Zoo Atlanta has a globally recognized program for the care and behavioral study of western lowland gorillas, which are critically endangered. Wild populations have plummeted in recent years as a result of habitat loss, poaching, illegal hunting for the bushmeat trade, and emerging diseases. According to the International Union for Conservation of Nature (IUCN), over a 25-year period, these combined threats have reduced wild populations by 60 percent, with declines of as much as 90 percent in some parts of their range in western Africa.
The Zoo is home to one of North America’s largest populations of gorillas. Research by Zoo Atlanta team members has influenced the care of gorillas in zoos, as well as enhanced the world’s understanding of gorillas, with more than 100 published papers on maternal care, reproduction, social behavior, and cognition. Zoo Atlanta is the headquarters of the Great Ape Heart Project, the world’s first effort to understand, diagnose, and treat cardiac disease across all four great ape taxa: gorillas, orangutans, chimpanzees, and bonobos.

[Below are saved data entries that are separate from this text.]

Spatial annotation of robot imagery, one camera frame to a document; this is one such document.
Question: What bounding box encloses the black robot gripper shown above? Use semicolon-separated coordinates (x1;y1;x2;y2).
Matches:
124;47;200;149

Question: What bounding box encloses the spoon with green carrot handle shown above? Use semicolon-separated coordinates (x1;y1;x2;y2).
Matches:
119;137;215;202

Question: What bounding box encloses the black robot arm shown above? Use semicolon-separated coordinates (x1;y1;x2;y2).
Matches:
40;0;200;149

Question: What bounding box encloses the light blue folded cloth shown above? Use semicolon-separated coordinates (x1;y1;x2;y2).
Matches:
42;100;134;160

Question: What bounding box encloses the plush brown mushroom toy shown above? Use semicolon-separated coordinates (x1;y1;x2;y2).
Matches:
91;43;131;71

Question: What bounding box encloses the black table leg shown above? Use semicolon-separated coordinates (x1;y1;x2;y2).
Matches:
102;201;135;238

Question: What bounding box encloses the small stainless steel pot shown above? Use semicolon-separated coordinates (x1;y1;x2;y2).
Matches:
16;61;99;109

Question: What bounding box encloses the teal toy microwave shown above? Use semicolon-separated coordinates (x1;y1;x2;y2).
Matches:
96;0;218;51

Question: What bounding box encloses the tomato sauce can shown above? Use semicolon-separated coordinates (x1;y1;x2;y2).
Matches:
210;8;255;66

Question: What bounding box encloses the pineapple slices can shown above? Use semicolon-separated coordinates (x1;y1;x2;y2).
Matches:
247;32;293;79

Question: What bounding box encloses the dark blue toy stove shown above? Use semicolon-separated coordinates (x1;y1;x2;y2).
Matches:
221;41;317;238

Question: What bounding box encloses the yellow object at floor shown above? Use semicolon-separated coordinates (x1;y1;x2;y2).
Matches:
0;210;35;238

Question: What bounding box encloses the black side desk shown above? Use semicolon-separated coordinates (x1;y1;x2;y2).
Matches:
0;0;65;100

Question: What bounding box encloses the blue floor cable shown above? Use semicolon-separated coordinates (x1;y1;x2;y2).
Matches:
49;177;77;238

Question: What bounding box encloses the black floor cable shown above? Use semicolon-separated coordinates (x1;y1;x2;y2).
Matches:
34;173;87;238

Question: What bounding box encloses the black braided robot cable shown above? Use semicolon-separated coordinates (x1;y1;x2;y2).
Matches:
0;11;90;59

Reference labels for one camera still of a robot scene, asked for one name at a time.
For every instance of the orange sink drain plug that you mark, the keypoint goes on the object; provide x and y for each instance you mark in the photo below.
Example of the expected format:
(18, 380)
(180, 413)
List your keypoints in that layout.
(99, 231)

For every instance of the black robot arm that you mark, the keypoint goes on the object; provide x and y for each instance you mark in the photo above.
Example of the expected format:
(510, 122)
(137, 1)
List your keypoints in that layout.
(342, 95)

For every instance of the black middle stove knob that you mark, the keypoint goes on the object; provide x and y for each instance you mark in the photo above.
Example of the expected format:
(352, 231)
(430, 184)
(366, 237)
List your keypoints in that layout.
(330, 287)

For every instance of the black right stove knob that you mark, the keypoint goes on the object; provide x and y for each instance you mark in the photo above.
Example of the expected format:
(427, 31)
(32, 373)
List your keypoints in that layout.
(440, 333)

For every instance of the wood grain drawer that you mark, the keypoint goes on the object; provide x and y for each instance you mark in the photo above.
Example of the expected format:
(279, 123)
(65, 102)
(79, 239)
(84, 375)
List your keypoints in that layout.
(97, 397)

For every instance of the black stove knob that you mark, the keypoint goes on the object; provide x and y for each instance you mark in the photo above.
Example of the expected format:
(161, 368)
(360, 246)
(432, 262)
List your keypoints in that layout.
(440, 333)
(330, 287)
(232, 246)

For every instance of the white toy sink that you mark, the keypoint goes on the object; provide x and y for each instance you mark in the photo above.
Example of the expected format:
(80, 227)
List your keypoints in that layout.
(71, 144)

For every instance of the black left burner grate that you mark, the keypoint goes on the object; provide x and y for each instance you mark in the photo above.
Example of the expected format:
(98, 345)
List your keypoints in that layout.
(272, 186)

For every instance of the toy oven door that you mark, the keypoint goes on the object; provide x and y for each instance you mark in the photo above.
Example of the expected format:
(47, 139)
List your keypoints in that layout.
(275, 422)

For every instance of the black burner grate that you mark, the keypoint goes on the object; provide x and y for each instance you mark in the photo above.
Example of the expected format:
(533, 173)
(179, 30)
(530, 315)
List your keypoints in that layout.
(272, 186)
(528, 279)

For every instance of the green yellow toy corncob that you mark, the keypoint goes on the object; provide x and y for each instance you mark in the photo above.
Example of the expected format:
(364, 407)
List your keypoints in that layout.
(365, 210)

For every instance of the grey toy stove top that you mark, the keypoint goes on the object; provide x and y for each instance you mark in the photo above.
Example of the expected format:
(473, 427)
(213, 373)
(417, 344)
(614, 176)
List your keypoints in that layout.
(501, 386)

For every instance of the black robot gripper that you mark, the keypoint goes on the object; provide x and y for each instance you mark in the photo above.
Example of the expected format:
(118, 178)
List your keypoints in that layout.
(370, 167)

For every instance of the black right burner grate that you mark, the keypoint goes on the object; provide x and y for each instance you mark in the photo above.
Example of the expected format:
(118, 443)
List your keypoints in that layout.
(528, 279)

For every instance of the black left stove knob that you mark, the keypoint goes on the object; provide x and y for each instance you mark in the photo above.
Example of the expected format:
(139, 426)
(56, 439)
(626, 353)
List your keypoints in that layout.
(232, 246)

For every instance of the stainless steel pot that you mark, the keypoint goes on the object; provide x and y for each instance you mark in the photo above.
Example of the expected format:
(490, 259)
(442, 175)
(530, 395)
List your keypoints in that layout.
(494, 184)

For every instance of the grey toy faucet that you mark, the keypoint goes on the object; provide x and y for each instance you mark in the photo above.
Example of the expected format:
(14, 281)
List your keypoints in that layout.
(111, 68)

Zoo Atlanta supports the Association of Zoos and Aquariums’ (AZA) Gorilla SAFE (Saving Animals From Extinction) Program, which focuses expertise within accredited zoos. For more than 20 years, the Zoo has supported its longtime partner in gorilla conservation, The Dian Fossey Gorilla Fund International, by providing pro-bono headquarters space, information technology support, and financial resources. The Zoo and the Fossey Fund were among the organizations to host the first-ever World Gorilla Day in 2017.